Kearsarge is an unincorporated community in Calumet Township, Houghton County in the U.S. state of Michigan. It is approximately 2 mi northeast of Calumet/Laurium on U.S. Route 41/M-26 at .

Kearsarge is served by a post office with ZIP code 49942, providing P.O. Box service.

==History==
The community was first settled in 1867. An amygdaloid copper lode was mined by various companies from 1882 through 1925. A post office opened on November 20, 1893, with Barnett S. Shearer as the first postmaster.

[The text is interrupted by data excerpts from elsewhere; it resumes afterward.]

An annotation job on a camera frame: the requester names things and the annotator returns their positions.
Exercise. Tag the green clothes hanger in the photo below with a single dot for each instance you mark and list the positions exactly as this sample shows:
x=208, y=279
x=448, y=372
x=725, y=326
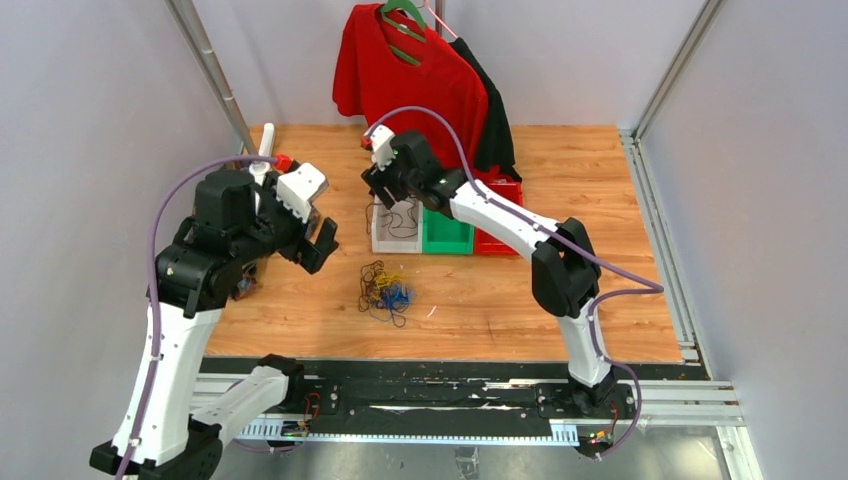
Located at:
x=411, y=11

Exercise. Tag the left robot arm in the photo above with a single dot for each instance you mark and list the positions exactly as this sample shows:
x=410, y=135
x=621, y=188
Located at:
x=236, y=222

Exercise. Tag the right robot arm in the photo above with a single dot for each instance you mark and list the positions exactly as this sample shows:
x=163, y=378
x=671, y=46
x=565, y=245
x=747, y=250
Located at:
x=563, y=282

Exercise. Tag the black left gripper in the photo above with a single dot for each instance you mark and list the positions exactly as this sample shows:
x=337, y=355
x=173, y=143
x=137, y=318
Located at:
x=310, y=253

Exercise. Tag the red plastic bin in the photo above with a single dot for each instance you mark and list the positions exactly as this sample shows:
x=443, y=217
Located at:
x=488, y=235

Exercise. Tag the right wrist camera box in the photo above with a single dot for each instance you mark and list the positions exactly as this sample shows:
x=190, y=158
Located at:
x=377, y=141

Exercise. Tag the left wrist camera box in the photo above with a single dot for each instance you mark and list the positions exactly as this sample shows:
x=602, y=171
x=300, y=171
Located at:
x=297, y=190

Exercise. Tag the red t-shirt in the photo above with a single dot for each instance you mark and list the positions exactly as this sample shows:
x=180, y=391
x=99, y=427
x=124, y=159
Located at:
x=379, y=69

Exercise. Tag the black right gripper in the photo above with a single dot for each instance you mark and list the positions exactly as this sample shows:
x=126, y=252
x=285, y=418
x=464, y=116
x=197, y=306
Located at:
x=378, y=179

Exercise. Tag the white stand with pole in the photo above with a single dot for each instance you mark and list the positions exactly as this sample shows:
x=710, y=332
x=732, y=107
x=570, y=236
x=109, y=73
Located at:
x=187, y=19

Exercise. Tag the pink clothes hanger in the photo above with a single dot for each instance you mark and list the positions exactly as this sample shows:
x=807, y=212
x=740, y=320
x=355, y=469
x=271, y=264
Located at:
x=437, y=9

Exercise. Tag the plaid cloth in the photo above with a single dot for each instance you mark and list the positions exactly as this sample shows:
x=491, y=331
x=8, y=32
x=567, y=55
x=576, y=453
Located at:
x=247, y=283

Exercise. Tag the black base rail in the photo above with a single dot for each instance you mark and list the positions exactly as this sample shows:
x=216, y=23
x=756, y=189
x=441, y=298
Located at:
x=482, y=402

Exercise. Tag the black t-shirt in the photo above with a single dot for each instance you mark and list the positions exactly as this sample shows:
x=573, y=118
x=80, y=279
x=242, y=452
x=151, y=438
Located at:
x=495, y=153

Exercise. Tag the green plastic bin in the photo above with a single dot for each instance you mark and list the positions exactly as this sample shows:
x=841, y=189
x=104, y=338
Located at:
x=442, y=235

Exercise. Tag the white plastic bin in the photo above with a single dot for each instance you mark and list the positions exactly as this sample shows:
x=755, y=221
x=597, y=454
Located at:
x=396, y=231

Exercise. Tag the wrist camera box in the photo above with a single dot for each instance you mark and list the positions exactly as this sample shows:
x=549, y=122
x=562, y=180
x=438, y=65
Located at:
x=297, y=190
x=377, y=141

It was named for the USS Kearsarge (1861) by a former naval officer who was an employee of the Calumet and Hecla Mining Company. It had a station on the Hancock and Calumet Railroad (which became part of Duluth, South Shore and Atlantic Railway).

During the Great Depression, workers with the WPA built a memorial to the 1862 naval ship out of stones, though the monument bears little resemblance to the sloop it commemorates.

==Wolverine Location==
The community of Wolverine Location is considered to be part of Kearsarge.

Wolverine Location developed around the Wolverine Mine. It is located to the east of Kearsarge. Wolverine's boundaries are Smith Avenue to the north, Water Street to the west and 4th and 3rd Streets to the south.